ECLI:NL:GHSGR:2003:AI6098
Gerechtshof 's-Gravenhage
- Eerste aanleg - enkelvoudig
- M. Savelbergh
- M. Bergman
- Rechtspraak.nl
Navordering en kwijtschelding van boete in belastingzaak met nieuw feit
In deze zaak, behandeld door het Gerechtshof te 's-Gravenhage op 1 juli 2003, ging het om een beroep van belanghebbende tegen de navorderingsaanslag inkomstenbelasting en de premie volksverzekeringen voor het jaar 1996. De belanghebbende, een medisch specialist en maat in een maatschap, had zijn woning met praktijkruimte verkocht en had aangifte gedaan naar een belastbaar inkomen van ƒ 114.945. De Inspecteur had echter een navorderingsaanslag opgelegd naar een belastbaar inkomen van ƒ 184.365, waarbij hij een verhoging had toegepast op basis van opzet en grove schuld. De belanghebbende betwistte de rechtmatigheid van de navordering en de hoogte van de verhoging.
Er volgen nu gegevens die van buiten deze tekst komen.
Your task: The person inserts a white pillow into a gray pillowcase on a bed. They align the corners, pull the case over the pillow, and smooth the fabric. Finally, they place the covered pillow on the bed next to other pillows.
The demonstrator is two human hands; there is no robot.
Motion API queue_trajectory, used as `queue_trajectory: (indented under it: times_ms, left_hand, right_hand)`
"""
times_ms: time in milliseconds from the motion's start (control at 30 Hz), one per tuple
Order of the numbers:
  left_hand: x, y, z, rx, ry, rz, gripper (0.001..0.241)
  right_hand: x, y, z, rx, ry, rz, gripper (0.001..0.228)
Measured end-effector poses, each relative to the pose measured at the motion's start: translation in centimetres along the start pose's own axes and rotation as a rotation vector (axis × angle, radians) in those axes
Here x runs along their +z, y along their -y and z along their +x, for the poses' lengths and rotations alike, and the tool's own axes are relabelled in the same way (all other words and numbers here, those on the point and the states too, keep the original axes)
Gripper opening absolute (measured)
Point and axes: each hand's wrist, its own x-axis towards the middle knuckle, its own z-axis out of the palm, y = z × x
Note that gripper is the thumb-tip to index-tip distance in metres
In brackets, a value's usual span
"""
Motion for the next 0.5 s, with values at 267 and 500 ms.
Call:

Het Hof oordeelde dat de Inspecteur op de aangifte mocht afgaan, maar dat er sprake was van een nieuw feit met betrekking tot het boekverlies op de praktijkruimte. Het Hof verklaarde het beroep gegrond en vernietigde de uitspraak van de Inspecteur voor zover deze betrekking had op het kwijtscheldingsbesluit. De verhoging werd verminderd tot € 3.025, en de Inspecteur werd veroordeeld in de proceskosten van de belanghebbende, vastgesteld op € 644. Het Hof oordeelde dat de belanghebbende niet volledig verantwoordelijk was voor de onjuiste aangifte, maar dat er wel sprake was van voorwaardelijk opzet met betrekking tot de niet aangegeven ontvangsten.
De uitspraak benadrukt de verantwoordelijkheden van belastingplichtigen bij het indienen van aangiften en de rol van de belastingadviseur. Het Hof concludeerde dat de Inspecteur zijn onderzoeksplicht niet had verzuimd, maar dat de omstandigheden van de zaak aanleiding gaven tot een vermindering van de verhoging. De uitspraak werd in het openbaar uitgesproken, waarbij de belanghebbende de mogelijkheid had om binnen vier weken een verzoek in te dienen voor een schriftelijke uitspraak.